### [Exercise prompt]
How many lines in the data below include the word "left"? Respond with the number, nothing more.

### [Available data]
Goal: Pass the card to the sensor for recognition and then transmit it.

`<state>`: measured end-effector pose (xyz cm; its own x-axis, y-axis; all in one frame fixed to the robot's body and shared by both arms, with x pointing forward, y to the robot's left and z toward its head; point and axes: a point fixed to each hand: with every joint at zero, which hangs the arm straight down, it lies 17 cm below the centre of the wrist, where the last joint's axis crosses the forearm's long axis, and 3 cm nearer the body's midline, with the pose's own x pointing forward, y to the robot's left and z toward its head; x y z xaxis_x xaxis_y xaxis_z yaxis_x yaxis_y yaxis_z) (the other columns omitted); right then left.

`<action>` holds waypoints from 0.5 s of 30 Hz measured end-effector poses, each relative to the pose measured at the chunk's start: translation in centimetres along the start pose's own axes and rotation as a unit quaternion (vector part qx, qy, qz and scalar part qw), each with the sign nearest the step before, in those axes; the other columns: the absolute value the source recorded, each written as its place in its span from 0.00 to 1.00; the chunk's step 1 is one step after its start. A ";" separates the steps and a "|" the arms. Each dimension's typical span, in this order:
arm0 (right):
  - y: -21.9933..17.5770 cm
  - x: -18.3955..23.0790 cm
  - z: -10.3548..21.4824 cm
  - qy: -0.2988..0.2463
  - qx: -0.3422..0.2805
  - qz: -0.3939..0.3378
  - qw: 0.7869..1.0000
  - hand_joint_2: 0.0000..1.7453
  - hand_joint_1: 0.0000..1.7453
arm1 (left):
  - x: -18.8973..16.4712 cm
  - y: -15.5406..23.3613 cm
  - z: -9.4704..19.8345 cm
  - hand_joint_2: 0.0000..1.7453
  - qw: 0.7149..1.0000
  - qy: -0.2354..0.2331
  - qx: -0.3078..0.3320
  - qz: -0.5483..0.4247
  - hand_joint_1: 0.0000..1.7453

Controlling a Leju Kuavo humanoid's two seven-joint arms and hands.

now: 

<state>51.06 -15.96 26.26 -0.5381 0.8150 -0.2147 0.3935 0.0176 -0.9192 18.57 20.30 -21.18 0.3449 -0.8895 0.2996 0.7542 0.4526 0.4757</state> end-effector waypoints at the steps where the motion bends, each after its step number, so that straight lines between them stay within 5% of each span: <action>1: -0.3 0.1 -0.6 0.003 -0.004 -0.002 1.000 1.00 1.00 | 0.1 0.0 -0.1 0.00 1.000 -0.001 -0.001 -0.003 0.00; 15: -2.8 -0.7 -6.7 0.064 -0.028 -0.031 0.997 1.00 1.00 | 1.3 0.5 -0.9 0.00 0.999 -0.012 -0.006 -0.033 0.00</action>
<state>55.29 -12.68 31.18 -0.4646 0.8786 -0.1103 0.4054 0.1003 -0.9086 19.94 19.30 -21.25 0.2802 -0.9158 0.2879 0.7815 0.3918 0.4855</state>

### [Answer space]
2